Hening. Benar kan, ini cuma keparnoan gue doang. Sedikit basa-basi gak berakibat buruk.

“Saya konsultan K3. Tau K3 kan?” Cewek ini mengoceh lagi.
“Ya, sedikit.” Jawab gue.

Sekarang gue menyesali jawaban barusan. Kata-kata itu jadi landasan untuk dia bercerita panjang lebar tentang definisi pekerjaan K3. Bagaimana pekerjaan tersebut bisa memberinya sesuap nasi di usianya yang masih pertengahan 20an. Bagaimana dia bisa pertama kali naik pesawat, terbang ke Pontianak sepagi ini untuk melakukan presentasi di depan beberapa pegawai pabrik sawit tentang makanan higienis.

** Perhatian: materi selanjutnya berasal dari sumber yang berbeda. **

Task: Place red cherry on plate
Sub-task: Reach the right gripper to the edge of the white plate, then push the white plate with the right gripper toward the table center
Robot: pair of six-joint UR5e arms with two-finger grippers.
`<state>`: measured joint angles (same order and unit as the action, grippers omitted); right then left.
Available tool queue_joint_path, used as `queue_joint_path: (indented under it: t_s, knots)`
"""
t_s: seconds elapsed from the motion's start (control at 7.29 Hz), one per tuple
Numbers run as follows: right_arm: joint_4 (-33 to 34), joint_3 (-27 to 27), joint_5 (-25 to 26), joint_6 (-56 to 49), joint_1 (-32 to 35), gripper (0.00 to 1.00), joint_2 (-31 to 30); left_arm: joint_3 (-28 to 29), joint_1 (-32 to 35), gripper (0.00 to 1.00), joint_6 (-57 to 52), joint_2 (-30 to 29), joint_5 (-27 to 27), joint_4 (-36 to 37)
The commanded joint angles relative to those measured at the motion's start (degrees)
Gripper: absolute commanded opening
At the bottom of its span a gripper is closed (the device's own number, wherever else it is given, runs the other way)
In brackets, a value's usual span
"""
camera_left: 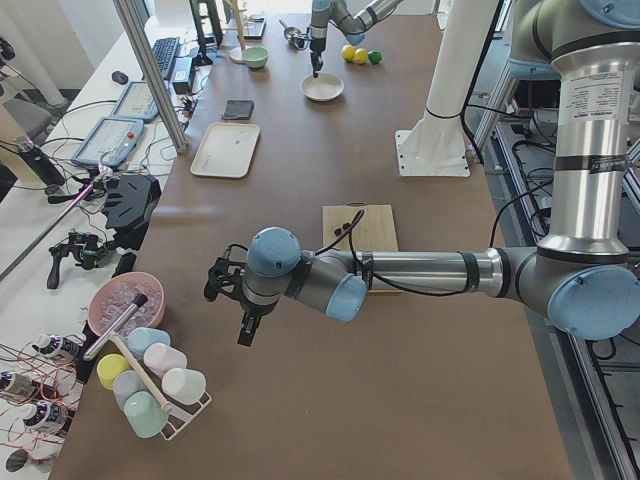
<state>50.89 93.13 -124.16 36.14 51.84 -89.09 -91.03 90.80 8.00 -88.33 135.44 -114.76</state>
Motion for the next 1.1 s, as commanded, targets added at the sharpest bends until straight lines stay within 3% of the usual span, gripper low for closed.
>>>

Gue sesekali memberi respon dengan membulatkan bibir, seolah gue tertarik dengan ceritanya. Cerita-ceritanya tentang bagaimana berkuliah di jurusan keamanan dan keselamatan kerja membuat dia bertemu banyak orang baru. Ceritanya menyebabkan gue sampai tau kapan dan di mana dia pernah praktikum memegang gergaji mesin, menilai kesehatan kantin, hingga menangani tumpahan 2 liter ammonia yang baunya persis seperti endapan air kencing.

Itu bukan pengandaian yang keren ya. Air kencing banget? Tapi memang baunya air kencing ya begitu.

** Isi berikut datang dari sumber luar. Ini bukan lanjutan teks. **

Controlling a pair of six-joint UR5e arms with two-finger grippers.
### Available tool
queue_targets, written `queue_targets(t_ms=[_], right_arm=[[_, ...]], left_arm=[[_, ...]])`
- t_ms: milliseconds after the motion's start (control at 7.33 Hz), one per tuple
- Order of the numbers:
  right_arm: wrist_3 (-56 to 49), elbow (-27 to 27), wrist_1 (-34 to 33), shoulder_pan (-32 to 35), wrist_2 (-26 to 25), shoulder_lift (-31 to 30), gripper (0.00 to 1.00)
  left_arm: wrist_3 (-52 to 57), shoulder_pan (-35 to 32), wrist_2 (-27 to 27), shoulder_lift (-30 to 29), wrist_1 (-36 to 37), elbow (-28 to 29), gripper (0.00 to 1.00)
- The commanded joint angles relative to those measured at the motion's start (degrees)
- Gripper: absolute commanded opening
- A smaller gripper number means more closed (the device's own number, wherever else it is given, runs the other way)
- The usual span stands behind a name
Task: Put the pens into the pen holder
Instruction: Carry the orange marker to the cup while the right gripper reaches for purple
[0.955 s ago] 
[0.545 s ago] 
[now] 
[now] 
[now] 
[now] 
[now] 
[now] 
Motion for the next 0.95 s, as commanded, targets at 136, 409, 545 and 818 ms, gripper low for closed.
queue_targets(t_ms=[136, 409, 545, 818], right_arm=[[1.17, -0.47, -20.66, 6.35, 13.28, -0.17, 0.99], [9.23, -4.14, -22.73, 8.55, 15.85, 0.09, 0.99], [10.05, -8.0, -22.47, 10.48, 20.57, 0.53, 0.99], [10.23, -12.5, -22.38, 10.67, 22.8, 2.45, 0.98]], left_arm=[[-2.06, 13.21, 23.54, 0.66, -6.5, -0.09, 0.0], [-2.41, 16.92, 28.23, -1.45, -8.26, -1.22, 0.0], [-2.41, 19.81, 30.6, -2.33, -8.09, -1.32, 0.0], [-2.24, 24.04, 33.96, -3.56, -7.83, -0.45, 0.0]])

Satu jam. Paling lama hanya satu jam gue terjebak dengan wanita karir pemanjat pohon trembesi satu ini, sampai nanti mendarat di Pontianak. Cukup bertahan sedikit, lalu selamat tinggal ya mbak.

“Eh, anal apa itu, anal-lisis vegetasi ya? Itu ngapain sih?” Waktunya dia bertanya tentang hidup gue.
“Yaaaa.. masuk hutan, identifikasi tumbuhan, gitu-gitu deh.”

Gue jawab sekenanya.

“Gitu-gitunya gimana?”
“Panjang sih jelasinnya.” Gue mengangkat bahu.

Ini makin gak bagus ketika dia mencoba mengorek kehidupan gue. Bisa-bisa keceplosan kalau gue ini inhuman.

“Waktu kita masih banyak kan.” Dia melihat jam tangan.

Gue juga bisa melihat sedikit jam tangan di tangannya itu. Jarum pendeknya tertuju di angka 6 dan jarum panjangnya di angka 1. Masih sekitaran satu jam lagi sampai transit di Pontianak. Kayanya pura-pura tidur jadi ide yang bagus.

“Eh, sorry ya mas kalo saya malah jadi ganggu. Biasanya saya baca buku atau majalah, tapi lupa bawa, dan majalah di sini somehow gak ada.” Tuturnya sopan.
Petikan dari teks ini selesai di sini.